Since this premiered have you developed the ability to recognize both when people out in the street are struggling to figure out if they recognize you, and when the thing actually clicks into their head where they realize what they recognize you from?
Yeah that’s been one of my favorite parts of this! If you meet someone at a bar or something and they ask what you do for a living and you say, “I’m an actor.” They say, “What have I maybe seen you in?” And you mention Mindhunter, some of them you can see the light go on when you say Mindhunter. Or some will say, “Oh, I knew it! I knew it was you!” Or some will just say, “Oh what part were you?” And you’ll say, “I’m one of the serial killers.” And they’ll say, “Which one? The guy with the shoe? Or … ” You know, they’re not quite sure.

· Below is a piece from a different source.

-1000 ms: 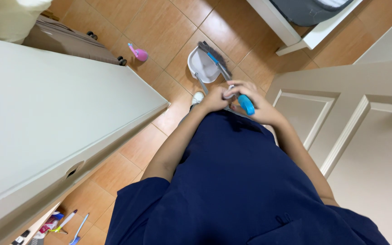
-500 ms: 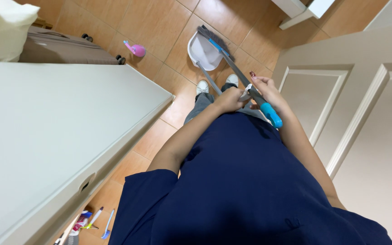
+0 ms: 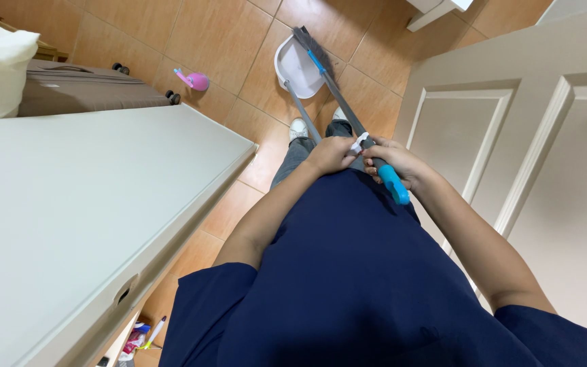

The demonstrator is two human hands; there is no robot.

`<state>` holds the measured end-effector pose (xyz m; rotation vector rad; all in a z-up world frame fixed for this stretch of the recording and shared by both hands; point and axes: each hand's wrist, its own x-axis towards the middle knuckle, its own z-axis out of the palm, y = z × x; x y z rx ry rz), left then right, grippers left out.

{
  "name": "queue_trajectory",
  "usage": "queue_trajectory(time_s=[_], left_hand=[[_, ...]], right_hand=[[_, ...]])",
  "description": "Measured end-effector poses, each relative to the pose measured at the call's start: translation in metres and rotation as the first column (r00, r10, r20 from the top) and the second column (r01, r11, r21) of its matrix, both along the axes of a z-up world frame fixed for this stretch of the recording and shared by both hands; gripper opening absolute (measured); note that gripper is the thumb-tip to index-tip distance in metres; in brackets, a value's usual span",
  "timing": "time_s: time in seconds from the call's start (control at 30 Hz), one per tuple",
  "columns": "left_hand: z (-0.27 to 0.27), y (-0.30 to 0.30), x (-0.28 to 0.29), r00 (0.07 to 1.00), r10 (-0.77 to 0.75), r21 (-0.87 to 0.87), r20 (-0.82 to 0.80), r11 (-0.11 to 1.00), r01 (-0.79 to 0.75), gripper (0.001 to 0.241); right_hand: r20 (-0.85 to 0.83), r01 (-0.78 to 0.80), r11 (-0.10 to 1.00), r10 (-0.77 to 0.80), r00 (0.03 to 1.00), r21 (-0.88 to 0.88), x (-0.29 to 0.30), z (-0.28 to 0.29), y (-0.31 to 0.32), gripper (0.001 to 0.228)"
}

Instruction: The person sweeps the tiled floor of a bedroom using a broom and dustpan. They gather debris into the dustpan and move around the room to clean different areas, including near a bed and a door.

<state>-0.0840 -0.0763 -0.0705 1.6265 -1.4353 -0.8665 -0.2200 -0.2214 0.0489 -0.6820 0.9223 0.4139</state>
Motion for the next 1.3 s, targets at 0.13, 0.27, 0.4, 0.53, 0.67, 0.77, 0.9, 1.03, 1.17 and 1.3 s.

That’s the biggest compliment to hair and makeup and costume and to how different this person is to who I am. I love to know that the character doesn’t feel like me. I love to perform him because when I do I don’t feel like me at all. There’s just a different energy and a different pace and different intention in what I’m trying to get out of socialization. Yeah, I’ve really enjoyed the anonymity of walking around and not being recognized. I love the work so much and sometimes I want to talk to fans, and for a while I was kind of worried no one was watching the show because no one was approaching, but slowly I realized that out of costume it was hard to recognize me.